Siris, a private equity firm, and its partners will pay Tekelec shareholders $11 per share.

Holders of 54.2 million shares approved the deal. Owners of some 257,000 shares were opposed. 

Tekelec’s board had already approved the sale. The deal is now expected to close before the end of January.

Shares in Tekelec traded at $11 on Wednesday.

Three top executives at Tekelec will receive handsome “golden parachute” deals if they lose their jobs as part of the firm’s acquisition. However, the motion to approve the deal encountered much more resistance. While holders of 48.7 million shares OK’d the deal, some 5.4 million shares were voted against.
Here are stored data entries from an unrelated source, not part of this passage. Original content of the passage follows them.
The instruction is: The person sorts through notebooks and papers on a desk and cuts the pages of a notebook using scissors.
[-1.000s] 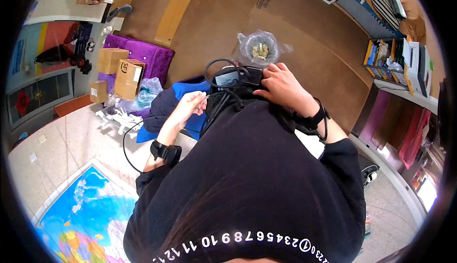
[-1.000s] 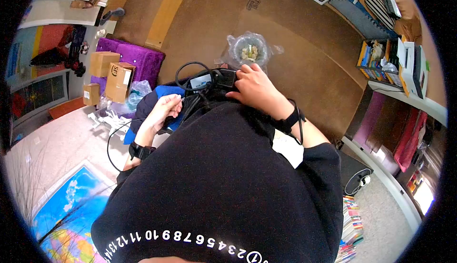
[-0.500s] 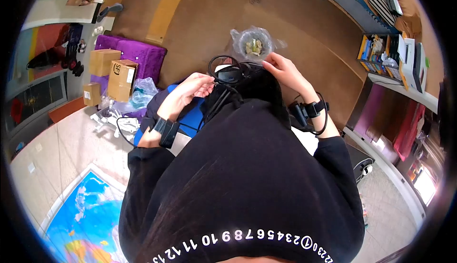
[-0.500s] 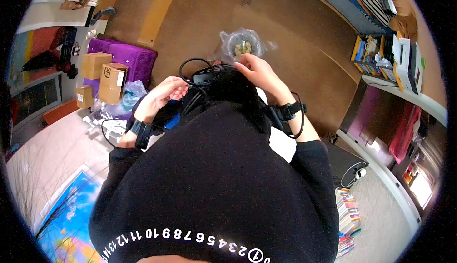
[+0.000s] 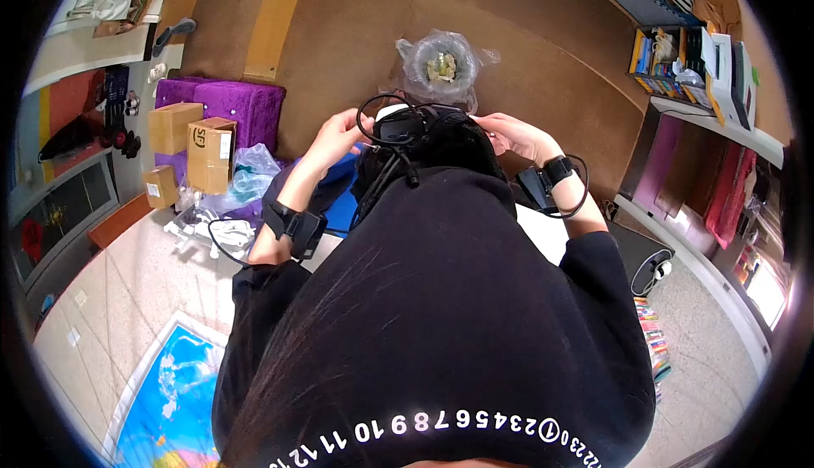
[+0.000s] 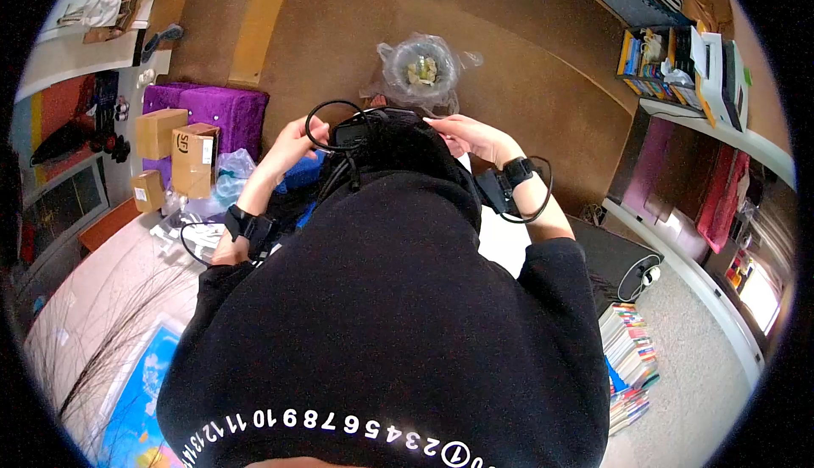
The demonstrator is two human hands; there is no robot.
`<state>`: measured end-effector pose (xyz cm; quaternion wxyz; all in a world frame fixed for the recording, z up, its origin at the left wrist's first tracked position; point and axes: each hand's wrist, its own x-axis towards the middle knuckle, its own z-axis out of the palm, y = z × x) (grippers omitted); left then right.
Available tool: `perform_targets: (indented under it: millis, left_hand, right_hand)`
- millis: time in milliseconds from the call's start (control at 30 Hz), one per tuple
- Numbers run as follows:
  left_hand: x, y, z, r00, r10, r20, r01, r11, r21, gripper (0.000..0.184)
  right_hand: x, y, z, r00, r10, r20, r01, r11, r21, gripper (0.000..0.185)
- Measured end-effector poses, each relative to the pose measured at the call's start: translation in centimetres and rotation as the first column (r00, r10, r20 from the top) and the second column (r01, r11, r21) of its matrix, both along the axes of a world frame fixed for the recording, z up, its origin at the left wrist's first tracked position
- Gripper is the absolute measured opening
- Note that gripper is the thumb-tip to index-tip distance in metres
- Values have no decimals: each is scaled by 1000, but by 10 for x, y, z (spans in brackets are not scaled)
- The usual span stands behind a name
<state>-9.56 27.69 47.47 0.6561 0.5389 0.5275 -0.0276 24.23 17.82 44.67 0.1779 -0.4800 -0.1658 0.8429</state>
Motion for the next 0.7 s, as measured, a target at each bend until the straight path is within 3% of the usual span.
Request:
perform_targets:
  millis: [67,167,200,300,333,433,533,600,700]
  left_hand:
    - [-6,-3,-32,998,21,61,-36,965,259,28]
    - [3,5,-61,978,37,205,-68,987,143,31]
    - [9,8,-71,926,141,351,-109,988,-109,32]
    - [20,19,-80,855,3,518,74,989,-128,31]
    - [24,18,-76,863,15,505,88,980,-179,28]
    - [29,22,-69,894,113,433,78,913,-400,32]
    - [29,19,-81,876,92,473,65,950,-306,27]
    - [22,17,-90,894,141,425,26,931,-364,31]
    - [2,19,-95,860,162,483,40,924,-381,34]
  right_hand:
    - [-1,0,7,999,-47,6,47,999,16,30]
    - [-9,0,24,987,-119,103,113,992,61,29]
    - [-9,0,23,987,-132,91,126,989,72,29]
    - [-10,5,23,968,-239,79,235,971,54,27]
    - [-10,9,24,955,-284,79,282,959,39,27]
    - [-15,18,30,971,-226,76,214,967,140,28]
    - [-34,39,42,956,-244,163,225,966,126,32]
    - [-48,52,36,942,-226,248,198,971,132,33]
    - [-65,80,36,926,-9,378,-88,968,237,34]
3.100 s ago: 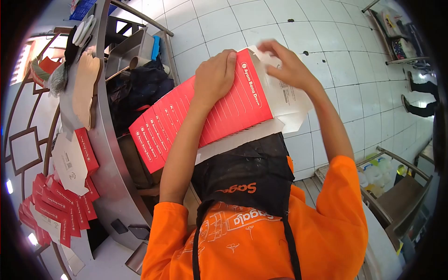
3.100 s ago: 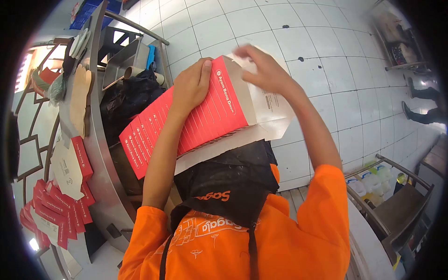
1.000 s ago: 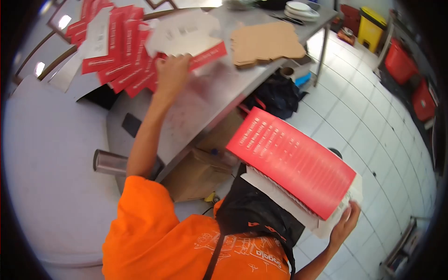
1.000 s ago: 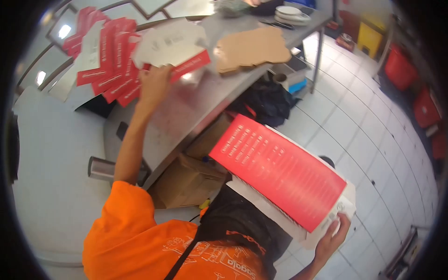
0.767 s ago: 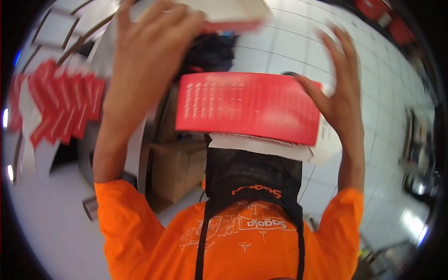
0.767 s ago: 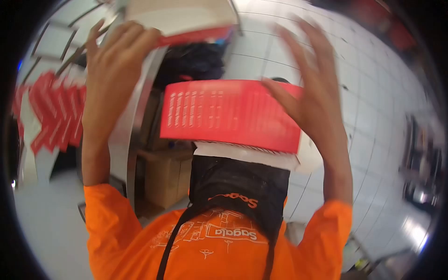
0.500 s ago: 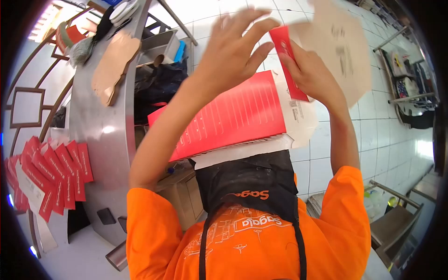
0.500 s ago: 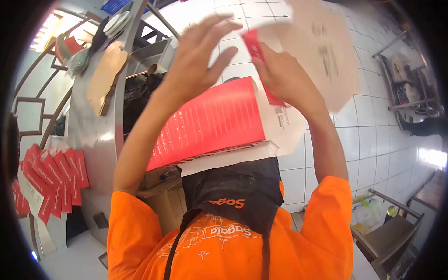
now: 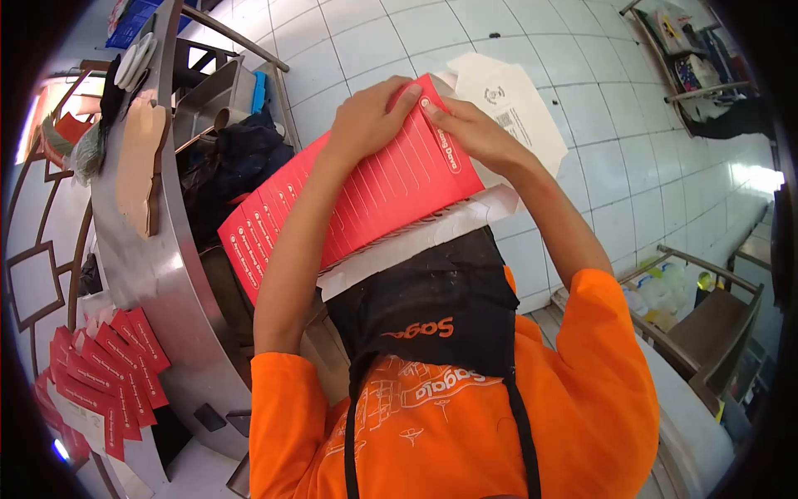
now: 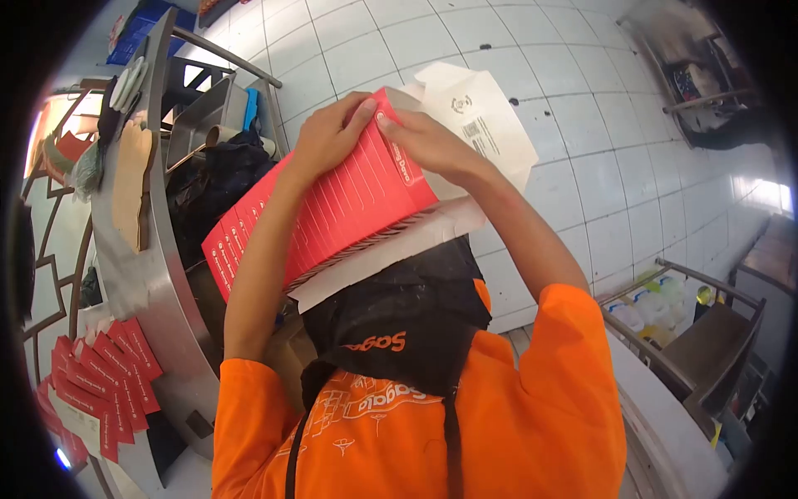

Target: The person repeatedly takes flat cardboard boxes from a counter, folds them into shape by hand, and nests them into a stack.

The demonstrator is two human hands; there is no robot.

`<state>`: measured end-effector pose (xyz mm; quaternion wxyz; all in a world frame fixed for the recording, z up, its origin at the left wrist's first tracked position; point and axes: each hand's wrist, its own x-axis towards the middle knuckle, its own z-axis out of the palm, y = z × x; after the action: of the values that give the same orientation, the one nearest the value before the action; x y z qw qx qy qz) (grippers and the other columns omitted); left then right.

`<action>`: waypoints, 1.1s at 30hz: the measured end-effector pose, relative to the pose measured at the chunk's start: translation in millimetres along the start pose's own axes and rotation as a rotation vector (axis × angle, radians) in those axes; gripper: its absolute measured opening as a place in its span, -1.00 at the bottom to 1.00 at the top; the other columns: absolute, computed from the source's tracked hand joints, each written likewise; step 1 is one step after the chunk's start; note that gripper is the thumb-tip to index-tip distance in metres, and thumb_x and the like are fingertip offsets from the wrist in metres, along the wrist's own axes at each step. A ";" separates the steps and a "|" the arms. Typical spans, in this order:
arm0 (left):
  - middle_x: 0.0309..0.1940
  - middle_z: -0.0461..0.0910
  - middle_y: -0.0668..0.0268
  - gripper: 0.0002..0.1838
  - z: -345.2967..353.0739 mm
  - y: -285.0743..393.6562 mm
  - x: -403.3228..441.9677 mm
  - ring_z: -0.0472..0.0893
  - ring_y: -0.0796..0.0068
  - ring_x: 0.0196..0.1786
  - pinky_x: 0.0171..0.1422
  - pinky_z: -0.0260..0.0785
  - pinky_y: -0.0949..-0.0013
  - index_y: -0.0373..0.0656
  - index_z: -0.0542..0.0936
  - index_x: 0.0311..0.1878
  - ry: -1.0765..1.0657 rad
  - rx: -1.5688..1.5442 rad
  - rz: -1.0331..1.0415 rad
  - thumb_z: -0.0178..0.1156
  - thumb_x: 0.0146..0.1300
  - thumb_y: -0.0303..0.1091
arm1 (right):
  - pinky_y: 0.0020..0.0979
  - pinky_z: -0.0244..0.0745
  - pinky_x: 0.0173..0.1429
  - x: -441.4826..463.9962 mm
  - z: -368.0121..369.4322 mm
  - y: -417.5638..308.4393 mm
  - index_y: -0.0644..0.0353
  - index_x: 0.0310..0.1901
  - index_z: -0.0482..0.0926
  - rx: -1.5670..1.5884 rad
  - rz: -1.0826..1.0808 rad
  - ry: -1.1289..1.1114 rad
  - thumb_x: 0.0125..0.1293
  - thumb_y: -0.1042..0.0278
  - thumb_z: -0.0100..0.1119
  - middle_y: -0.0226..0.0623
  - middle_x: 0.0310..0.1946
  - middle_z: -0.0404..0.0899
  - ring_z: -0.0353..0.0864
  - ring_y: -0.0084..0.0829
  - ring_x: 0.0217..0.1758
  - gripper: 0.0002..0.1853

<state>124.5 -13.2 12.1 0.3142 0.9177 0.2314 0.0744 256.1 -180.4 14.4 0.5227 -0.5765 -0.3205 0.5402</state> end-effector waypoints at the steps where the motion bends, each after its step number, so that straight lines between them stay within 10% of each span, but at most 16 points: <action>1: 0.01 0.79 0.09 -0.43 1.5 2.2 -2.0 0.74 -0.06 0.08 0.20 0.55 0.04 0.01 0.68 0.25 -0.001 0.018 0.002 -0.04 0.61 0.24 | -0.26 0.48 0.43 -7.2 -1.2 0.3 0.33 0.39 0.53 0.054 0.016 -0.003 0.69 -0.12 0.00 -0.18 0.23 0.67 0.63 -0.32 0.30 -0.38; 4: -0.03 0.80 0.07 -0.40 0.2 7.3 -3.3 0.77 -0.04 0.04 0.19 0.55 0.09 0.00 0.67 0.28 -0.014 0.043 -0.010 0.00 0.58 0.29 | -0.24 0.46 0.42 -27.4 -19.2 2.8 0.25 0.42 0.54 0.126 0.060 -0.036 0.64 -0.15 0.09 -0.19 0.31 0.64 0.61 -0.35 0.32 -0.37; 7: -0.07 0.81 0.07 -0.38 -0.9 6.9 -2.5 0.78 -0.04 0.00 0.17 0.57 0.08 0.01 0.67 0.29 -0.033 0.030 -0.033 0.01 0.57 0.31 | -0.27 0.46 0.37 -67.8 -51.2 -14.8 0.15 0.38 0.59 -0.524 0.048 -0.250 0.53 0.15 0.29 -0.33 0.15 0.67 0.63 -0.37 0.14 -0.52; 11: -0.09 0.82 0.13 -0.35 1.3 6.4 -2.2 0.80 0.02 -0.03 0.13 0.58 0.06 -0.01 0.68 0.28 -0.017 0.053 -0.015 0.00 0.55 0.33 | -0.15 0.49 0.07 -89.4 -46.4 51.9 0.12 -0.16 0.66 -1.142 -0.371 -0.086 0.23 0.46 0.43 -0.26 -0.23 0.55 0.59 -0.13 -0.06 -0.83; 21: -0.08 0.82 0.16 -0.40 11.0 12.4 -7.8 0.79 0.03 -0.03 0.10 0.58 0.05 -0.01 0.70 0.20 0.055 0.135 -0.023 0.03 0.55 0.30 | -0.04 0.54 0.14 -83.4 -23.9 97.5 0.33 -0.17 0.61 -0.804 -0.442 -0.109 0.31 0.58 0.21 -0.07 -0.13 0.60 0.61 0.07 -0.01 -0.91; 25: -0.09 0.80 0.13 -0.47 9.1 12.2 -6.7 0.76 -0.02 -0.05 0.06 0.57 0.02 -0.03 0.70 0.16 0.075 0.110 -0.006 -0.07 0.63 0.16 | -0.12 0.61 0.18 -72.1 -48.6 35.2 0.29 0.06 0.68 -0.788 -0.074 -0.466 0.30 0.51 0.21 -0.05 -0.11 0.70 0.71 -0.04 0.04 -0.70; 29: -0.16 0.78 0.12 -0.52 8.9 15.7 -10.2 0.73 -0.05 -0.09 0.00 0.54 -0.04 -0.08 0.69 0.08 0.133 0.092 0.031 -0.17 0.70 0.00 | -0.29 0.58 0.17 -10.5 -67.1 6.4 0.19 0.08 0.70 -0.676 -0.370 0.188 0.32 0.32 0.39 -0.18 -0.02 0.76 0.69 -0.25 0.04 -0.68; 33: -0.25 0.75 0.09 -0.53 13.1 9.9 -8.7 0.72 -0.05 -0.16 -0.04 0.52 -0.09 -0.12 0.66 -0.03 0.167 0.141 0.064 -0.21 0.72 -0.07 | -0.25 0.59 0.09 58.4 -55.0 13.4 0.24 -0.02 0.71 -0.723 -0.254 0.047 0.40 0.34 0.32 -0.15 -0.11 0.79 0.72 -0.22 -0.05 -0.79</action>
<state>124.3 -31.3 7.9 0.2261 0.9351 0.2318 0.1440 318.5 -143.2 -22.3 0.3555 -0.6916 -0.5471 0.3097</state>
According to a filing with the SEC, Tekelec said its chief executive officer, general counsel and chief financial officer will receive total compensation of $7.2 million in cash, equity and “perquisites and benefits.”

Ronald de Lange, the CEO, is due $3.9 million. A Tekelec veteran, he assumed the CEO role earlier this year.

Stuart Kupinsky, the general counsel and senior vice president for corporate affairs, is to receive $1.794 million. He was named general counsel in 2007.

Gregory Rush, the chief financial officer, would receive $1.6 million. He was named CFO in 2010.